Soundbite: Michael Carloss, Biologist, Louisiana Department of Wildlife and Fisheries: “The biggest worry is the amount of oil out there, and where it may end up. When these birds come here to feed and utilize that habitat and the resources they depend on for food, how is that going to translate into contamination through ingestion or direct exposure.”

Carloss has spent most of his life in louisiana’s prime habitat and he worries it may be a slow recovery.

Soundbite: Michael Carloss, Biologist, Louisiana Department of Wildlife and Fisheries: “How long will these impacts be around? A lot of people compare it to Exxon Valdez. Over 20 years, they can still find impacts. Although this is a different system: warmer, more open water, hopefully we won’t have those same impacts for a long period of time.”

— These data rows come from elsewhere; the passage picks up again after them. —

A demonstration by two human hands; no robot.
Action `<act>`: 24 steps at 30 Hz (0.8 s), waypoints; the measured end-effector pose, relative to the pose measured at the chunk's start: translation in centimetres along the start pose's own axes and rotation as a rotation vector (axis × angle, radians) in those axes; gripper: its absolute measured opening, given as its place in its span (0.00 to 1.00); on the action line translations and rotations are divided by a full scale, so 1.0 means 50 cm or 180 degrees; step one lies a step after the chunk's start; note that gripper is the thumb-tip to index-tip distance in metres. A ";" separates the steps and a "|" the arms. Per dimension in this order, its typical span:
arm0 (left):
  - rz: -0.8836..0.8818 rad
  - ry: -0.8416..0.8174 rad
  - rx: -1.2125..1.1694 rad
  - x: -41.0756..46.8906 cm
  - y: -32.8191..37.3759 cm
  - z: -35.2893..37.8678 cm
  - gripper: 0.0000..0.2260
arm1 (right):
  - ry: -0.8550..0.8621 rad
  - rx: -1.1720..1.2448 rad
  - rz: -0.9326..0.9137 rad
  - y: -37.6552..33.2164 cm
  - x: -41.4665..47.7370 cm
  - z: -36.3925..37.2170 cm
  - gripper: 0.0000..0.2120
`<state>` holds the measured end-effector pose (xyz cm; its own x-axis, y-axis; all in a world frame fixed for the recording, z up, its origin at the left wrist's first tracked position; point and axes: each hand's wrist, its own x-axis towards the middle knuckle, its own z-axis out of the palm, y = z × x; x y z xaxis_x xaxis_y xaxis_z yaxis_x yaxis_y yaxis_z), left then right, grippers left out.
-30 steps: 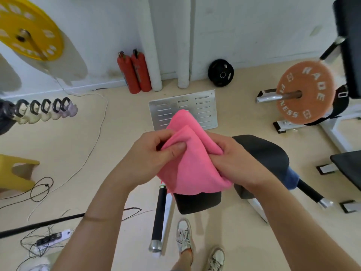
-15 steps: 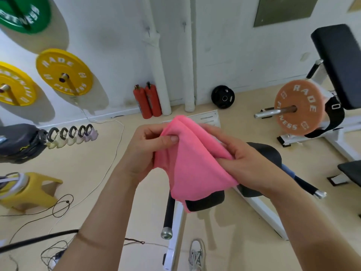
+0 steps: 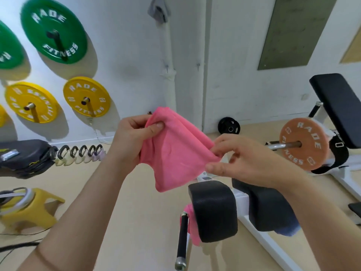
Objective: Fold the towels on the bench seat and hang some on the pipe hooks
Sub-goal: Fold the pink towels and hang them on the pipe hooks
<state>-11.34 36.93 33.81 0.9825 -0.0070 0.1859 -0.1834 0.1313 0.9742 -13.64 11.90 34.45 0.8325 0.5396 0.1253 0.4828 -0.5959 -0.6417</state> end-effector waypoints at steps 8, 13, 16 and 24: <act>0.0122 -0.0140 0.0948 0.109 0.014 -0.228 0.09 | 0.0849 -0.0841 0.0570 -0.079 0.267 0.114 0.21; 0.0537 -0.0403 0.1578 0.168 0.067 -0.326 0.10 | 0.0774 -0.0298 0.0453 -0.151 0.390 0.154 0.23; 0.0798 -0.0594 0.2046 0.198 0.103 -0.366 0.12 | 0.0558 0.0511 0.0096 -0.224 0.478 0.173 0.29; 0.0567 -0.0941 0.2059 0.288 0.129 -0.448 0.07 | 0.0593 0.1135 0.0054 -0.239 0.608 0.147 0.08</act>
<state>2.32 59.89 39.89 0.9034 -0.3193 0.2861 -0.4110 -0.4555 0.7896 3.90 39.78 40.38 0.8904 0.3949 0.2263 0.3712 -0.3424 -0.8631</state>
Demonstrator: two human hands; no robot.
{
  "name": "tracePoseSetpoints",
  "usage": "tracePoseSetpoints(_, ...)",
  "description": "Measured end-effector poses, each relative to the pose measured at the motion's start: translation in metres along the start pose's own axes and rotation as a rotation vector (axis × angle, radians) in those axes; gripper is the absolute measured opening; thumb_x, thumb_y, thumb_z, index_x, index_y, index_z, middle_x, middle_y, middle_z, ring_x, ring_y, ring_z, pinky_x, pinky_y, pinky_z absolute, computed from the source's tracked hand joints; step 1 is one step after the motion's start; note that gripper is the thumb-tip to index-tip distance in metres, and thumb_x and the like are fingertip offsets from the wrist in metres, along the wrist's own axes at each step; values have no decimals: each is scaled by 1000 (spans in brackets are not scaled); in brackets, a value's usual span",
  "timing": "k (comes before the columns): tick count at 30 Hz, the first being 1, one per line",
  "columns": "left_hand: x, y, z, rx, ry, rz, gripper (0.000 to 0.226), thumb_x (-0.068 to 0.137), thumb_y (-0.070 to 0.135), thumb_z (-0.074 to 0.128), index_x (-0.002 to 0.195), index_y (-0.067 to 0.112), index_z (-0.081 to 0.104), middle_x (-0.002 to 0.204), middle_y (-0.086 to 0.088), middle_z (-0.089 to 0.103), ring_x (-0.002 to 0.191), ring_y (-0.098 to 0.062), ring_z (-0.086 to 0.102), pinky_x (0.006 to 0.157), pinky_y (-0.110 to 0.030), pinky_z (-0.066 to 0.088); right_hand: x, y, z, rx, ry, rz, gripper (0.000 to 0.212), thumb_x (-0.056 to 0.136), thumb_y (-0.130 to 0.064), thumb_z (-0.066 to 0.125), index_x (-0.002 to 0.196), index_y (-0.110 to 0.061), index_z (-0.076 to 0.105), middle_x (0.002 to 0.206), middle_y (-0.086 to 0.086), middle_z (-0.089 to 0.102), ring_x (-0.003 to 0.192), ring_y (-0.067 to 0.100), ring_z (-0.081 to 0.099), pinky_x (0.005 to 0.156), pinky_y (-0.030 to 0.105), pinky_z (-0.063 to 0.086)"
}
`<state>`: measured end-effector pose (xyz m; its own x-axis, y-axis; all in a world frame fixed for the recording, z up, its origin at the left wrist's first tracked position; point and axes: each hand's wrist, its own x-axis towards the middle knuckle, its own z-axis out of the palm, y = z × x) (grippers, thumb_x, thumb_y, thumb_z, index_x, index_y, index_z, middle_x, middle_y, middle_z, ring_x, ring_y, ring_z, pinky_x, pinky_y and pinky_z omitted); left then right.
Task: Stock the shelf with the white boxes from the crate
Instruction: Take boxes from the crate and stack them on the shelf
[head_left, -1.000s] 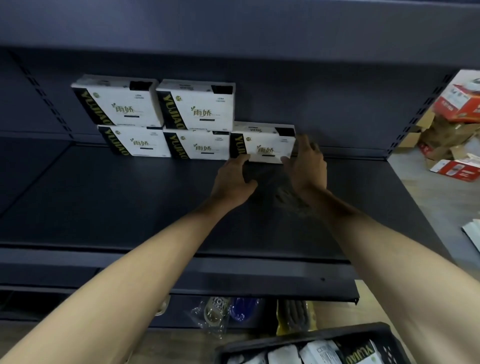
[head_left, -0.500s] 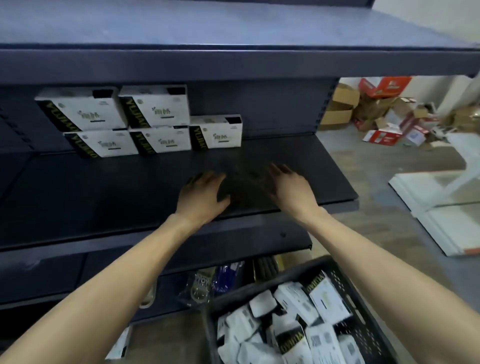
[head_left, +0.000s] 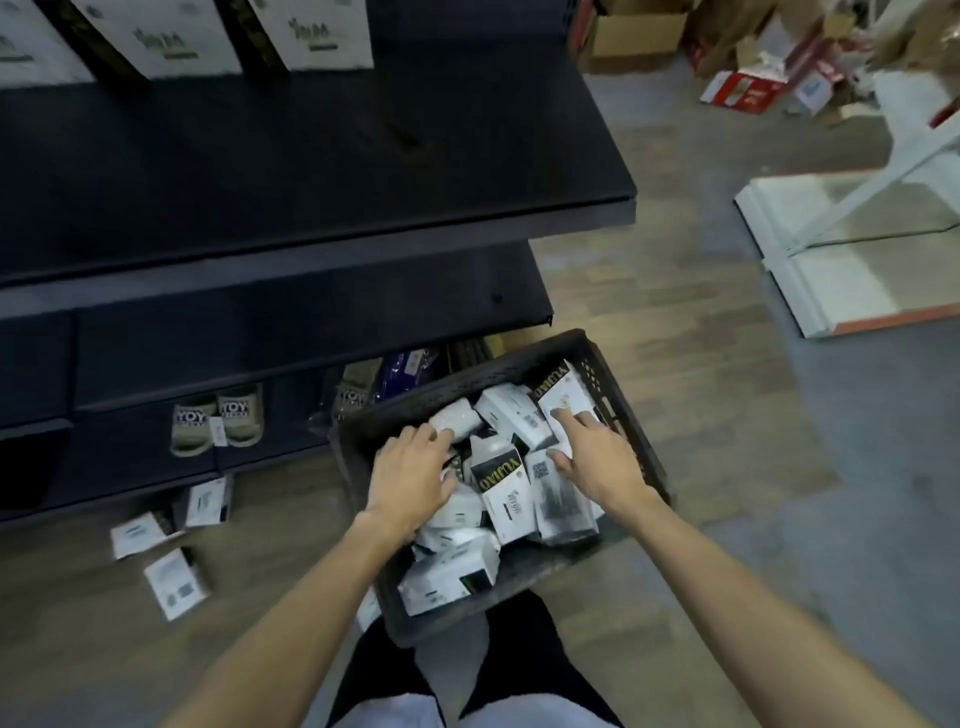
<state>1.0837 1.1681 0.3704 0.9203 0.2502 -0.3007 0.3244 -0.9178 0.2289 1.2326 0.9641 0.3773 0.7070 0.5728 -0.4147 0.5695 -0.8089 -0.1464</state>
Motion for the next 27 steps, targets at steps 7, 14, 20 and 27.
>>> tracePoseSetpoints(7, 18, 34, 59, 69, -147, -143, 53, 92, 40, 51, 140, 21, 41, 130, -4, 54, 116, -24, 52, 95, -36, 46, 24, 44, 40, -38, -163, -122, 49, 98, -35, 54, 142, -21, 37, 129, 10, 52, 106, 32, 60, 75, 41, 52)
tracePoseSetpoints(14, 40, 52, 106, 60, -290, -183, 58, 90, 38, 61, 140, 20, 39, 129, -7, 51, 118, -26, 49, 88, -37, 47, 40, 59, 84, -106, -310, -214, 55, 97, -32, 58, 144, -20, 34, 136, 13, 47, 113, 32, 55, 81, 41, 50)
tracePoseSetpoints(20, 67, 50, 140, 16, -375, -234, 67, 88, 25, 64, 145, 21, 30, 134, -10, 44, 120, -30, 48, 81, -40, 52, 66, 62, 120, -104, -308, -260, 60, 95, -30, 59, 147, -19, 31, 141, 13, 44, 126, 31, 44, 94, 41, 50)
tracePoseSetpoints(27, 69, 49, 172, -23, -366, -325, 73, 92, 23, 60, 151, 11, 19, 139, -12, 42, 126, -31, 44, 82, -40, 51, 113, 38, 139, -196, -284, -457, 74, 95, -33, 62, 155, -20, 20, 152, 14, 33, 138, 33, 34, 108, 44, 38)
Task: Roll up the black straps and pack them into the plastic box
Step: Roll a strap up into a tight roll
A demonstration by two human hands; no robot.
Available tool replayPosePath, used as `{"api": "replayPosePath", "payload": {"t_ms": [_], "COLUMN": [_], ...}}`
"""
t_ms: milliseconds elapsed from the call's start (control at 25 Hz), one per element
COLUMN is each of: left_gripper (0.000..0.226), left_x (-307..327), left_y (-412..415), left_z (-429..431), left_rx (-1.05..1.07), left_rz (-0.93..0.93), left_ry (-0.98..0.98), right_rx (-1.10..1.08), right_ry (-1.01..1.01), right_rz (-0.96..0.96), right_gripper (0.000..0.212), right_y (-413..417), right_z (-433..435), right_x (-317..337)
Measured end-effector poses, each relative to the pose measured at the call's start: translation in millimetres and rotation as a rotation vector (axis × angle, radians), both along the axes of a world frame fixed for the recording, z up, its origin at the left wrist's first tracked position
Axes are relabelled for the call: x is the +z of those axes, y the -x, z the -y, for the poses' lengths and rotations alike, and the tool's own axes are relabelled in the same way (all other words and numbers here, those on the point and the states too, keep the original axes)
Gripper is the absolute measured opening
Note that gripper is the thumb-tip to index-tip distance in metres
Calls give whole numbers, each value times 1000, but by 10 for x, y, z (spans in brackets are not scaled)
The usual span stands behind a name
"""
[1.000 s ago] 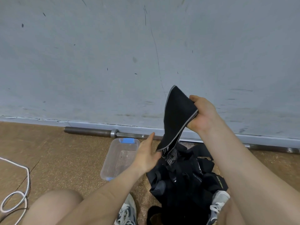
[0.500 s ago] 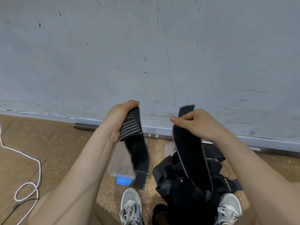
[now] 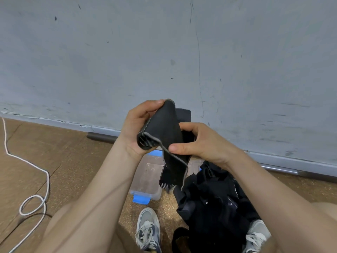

So government and private groups are working to restore habitat – from short term flooding of fallow farmland. To longer term projects like - rebuilding barrier islands, replanting forage and– restoring natural flow and sedimentation from rivers.

Soundbite: Michael Carloss, Biologist, Louisiana Department of Wildlife and Fisheries: “If you build it, they will come… kind of thing. It can be that simple. It doesn’t mean they’re all going to come, and it doesn’t mean you can stop all of them from going where they want to go along the Louisiana and Gulf Coast. But you can probably reduce those impacts by providing them additional habitat.

Experts will be watching closely throughout the coming years, to track the oil’s impact and try to help both local and migratory birds.